Empêtré dans un scandale de financement occulte de son parti, Julius Malema, l'une des principales figures de l'opposition sud-africaine multiplie les insultes et menaces envers les journalistes et les médias.
Cet article a été initialement publié sur rsf.org le 28 novembre 2018.
Empêtré dans un scandale de financement occulte de son parti, Julius Malema, l’une des principales figures de l’opposition sud-africaine multiplie les insultes et menaces envers les journalistes et les médias. Reporters sans frontières (RSF) dénonce ces méthodes d’intimidation et demande aux autorités de les condamner sans réserve.
Le dirigeant de l’un des principaux partis d’opposition sud-africaine, Julius Malema, multiplie ces dernières semaines les invectives et les menaces envers les journalistes.
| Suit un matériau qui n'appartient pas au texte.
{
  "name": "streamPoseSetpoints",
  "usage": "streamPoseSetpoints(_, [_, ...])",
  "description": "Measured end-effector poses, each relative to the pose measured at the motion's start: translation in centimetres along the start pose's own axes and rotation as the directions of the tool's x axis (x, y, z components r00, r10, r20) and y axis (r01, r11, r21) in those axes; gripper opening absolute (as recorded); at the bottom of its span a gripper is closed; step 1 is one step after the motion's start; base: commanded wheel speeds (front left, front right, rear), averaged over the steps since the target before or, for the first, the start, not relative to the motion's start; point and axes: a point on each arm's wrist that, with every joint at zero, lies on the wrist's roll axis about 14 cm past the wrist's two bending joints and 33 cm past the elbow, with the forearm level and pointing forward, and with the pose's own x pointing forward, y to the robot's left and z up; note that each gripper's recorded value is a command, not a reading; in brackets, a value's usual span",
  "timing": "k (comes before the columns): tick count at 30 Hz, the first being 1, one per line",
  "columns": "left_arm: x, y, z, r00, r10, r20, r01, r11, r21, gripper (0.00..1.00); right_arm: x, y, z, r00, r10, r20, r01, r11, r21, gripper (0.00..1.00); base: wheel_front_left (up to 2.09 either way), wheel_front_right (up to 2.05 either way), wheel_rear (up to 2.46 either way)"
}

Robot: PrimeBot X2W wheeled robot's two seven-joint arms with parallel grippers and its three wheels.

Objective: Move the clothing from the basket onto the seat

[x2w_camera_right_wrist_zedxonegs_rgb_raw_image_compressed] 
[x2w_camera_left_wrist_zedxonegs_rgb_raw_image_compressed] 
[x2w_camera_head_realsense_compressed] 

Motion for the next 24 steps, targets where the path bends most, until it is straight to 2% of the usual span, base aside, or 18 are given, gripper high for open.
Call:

Le 20 novembre dernier, le responsable des Combattants pour la Liberté Économique (EFF) a ouvertement, lors d’un discours, appelé ses militants à « s’occuper » des journalistes Max du Preez, Ferial Haffajee (News24), Ranjeni Munusamy (Sunday Times), Peter Bruce (Business Day), et Palesa Morudu, « de manière définitive », sans toutefois « avoir recours à la violence ». Ces cinq journalistes ont en commun d’avoir souligné dans leurs articles les contradictions entre la posture anti-corruption affichée depuis des années par Julius Malema et le fait que son parti est soupçonné depuis plusieurs semaines de financement illégal. Le 27 novembre, il a suggéré que ces journalistes ne soient plus invités aux rassemblements de son parti si cela pouvait les aider à se sentir en sécurité.
« Les discours d’incitation à la haine contre les journalistes sont indignes d’un responsable politique, et irresponsables car ils encouragent le passage à l’acte et la violence physique, dénonce Arnaud Froger responsable du bureau Afrique. Ces méthodes d’intimidation n’ont d’autre objectif que de détourner l’attention et le débat public des révélations faites par les médias concernant un fait d’intérêt général. Il est essentiel que les autorités sud-africaines condamnent ces propos dangereux, et envoient un signal clair à tout responsable politique qui choisit l’insulte et la menace pour répondre aux faits dévoilés par les médias. »
La presse a largement relayé le 10 octobre dernier un rapport intitulé The Great Bank Heist, qui révèle le détournement de plus de 120 millions d’euros de la banque mutualiste VBS vers une cinquantaine de personnes, dont une personnalité liée au parti EEF. Dix jours plus tard, le groupe d’investigation du Daily Maverick, appelé Scorpio, a également révélé que l’EFF avait reçu près de 833 000 euros de la part de cette banque et que Julius Malema était directement impliqué dans cette affaire.
Après ces révélations, Julius Malema s’en est pris sur twitter à l’un des membres du groupe d’investigation Scorpio, la journaliste Pauli Van Wyk, en lui écrivant : « va en enfer, Satan ». Le même jour, il a également qualifié le journaliste de News24, Adriaan Basson, de « raciste » et de « jeune garçon blanc » La veille, le reporter avait dénoncé dans un article la campagne d’insultes du leader de l’EPP.
Des insultes à répétition
Ce n’est pas la première fois que Julius Malema s’en prend directement aux journalistes. Fin juin 2018, il avait qualifié de « house niggers » – une insulte désignant la soumission aux personnes blanches pendant la période de l’esclavage – les reporters qui avaient dénoncé dans leurs articles les attaques racistes proférées par Floyd Shivambu, le vice-président de l’EEF, contre un haut responsable du ministère des Finances.
En mars dernier, Julius Malema avait également annoncé sur twitter que la chaîne eNCA soutenait la suprématie blanche. Ces déclarations avaient entraîné une multiplication des menaces de mort contre les journalistes y travaillant.
Julius Malema avait déjà défrayé la chronique en expulsant en 2010 le journaliste de la BBC, Jonas Fisher, après l’avoir traité de « bâtard », d' »agent malveillant » et de « petit garçon ». Ce dernier avait osé l’interrompre au cours d’une conférence de presse.
L’Afrique du Sud occupe la 28e place au Classement mondial de la liberté de la presse établi par RSF en 2018.